- _Data_
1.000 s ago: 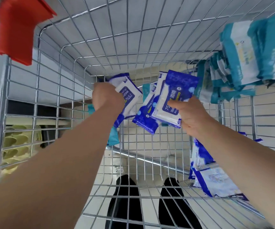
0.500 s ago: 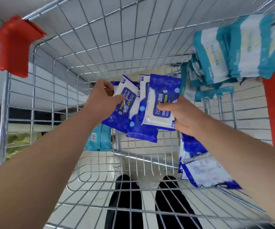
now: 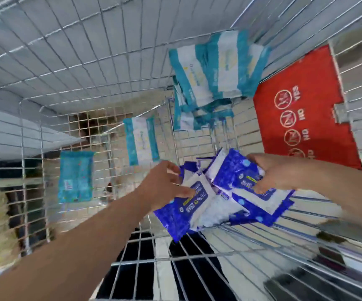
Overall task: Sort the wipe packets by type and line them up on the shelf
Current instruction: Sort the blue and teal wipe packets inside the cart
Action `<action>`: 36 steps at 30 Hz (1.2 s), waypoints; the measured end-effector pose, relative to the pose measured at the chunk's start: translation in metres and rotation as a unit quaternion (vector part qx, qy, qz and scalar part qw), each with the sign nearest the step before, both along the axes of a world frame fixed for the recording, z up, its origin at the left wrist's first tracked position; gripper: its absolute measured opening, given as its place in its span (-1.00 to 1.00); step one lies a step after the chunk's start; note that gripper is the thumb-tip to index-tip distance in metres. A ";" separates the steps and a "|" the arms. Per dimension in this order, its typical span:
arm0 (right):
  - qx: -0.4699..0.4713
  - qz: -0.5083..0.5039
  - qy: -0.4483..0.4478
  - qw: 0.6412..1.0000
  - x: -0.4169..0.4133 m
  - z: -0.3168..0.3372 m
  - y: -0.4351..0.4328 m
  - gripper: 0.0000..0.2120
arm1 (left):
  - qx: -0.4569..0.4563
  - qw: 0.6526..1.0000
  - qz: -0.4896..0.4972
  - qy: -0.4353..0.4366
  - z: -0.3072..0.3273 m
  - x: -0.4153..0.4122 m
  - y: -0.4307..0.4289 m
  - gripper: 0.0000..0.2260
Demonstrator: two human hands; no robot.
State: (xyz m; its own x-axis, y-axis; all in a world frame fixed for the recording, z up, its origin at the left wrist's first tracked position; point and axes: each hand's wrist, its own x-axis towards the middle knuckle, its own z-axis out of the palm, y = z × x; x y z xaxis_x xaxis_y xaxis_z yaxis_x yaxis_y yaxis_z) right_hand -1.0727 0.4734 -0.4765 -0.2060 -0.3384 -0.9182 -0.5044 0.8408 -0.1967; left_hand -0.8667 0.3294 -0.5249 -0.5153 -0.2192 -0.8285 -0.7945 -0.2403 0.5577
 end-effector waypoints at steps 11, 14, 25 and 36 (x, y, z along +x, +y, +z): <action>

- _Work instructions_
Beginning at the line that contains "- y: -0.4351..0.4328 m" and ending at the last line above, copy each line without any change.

- _Output_
  - y: -0.4351..0.4328 m
  - gripper: 0.0000..0.2120
arm1 (left):
  - qx: -0.4569..0.4563
  - qw: 0.6526..1.0000
  - qz: -0.4896..0.4972
  - qy: -0.4353..0.4366
  - z: -0.3072..0.3273 m
  - x: -0.4153..0.4122 m
  - y: -0.4307..0.4289 m
  - gripper: 0.0000..0.2260
Demonstrator: two human hands; no robot.
State: (xyz m; its own x-axis, y-axis; all in a world frame fixed for the recording, z up, its origin at the left wrist's first tracked position; point and axes: each hand's wrist, its own x-axis towards the middle knuckle, its own z-axis out of the palm, y = z × x; x y z xaxis_x xaxis_y xaxis_z yaxis_x yaxis_y yaxis_z) right_hand -1.0727 0.4734 -0.4765 -0.2060 -0.3384 -0.9182 -0.5044 0.8408 -0.1967; left_hand -0.8667 0.3294 -0.5249 -0.5153 -0.2192 -0.8285 -0.7945 -0.2403 0.5577
 end-effector waypoints at steps 11, 14, 25 and 36 (x, y, z along +x, +y, +z): <action>

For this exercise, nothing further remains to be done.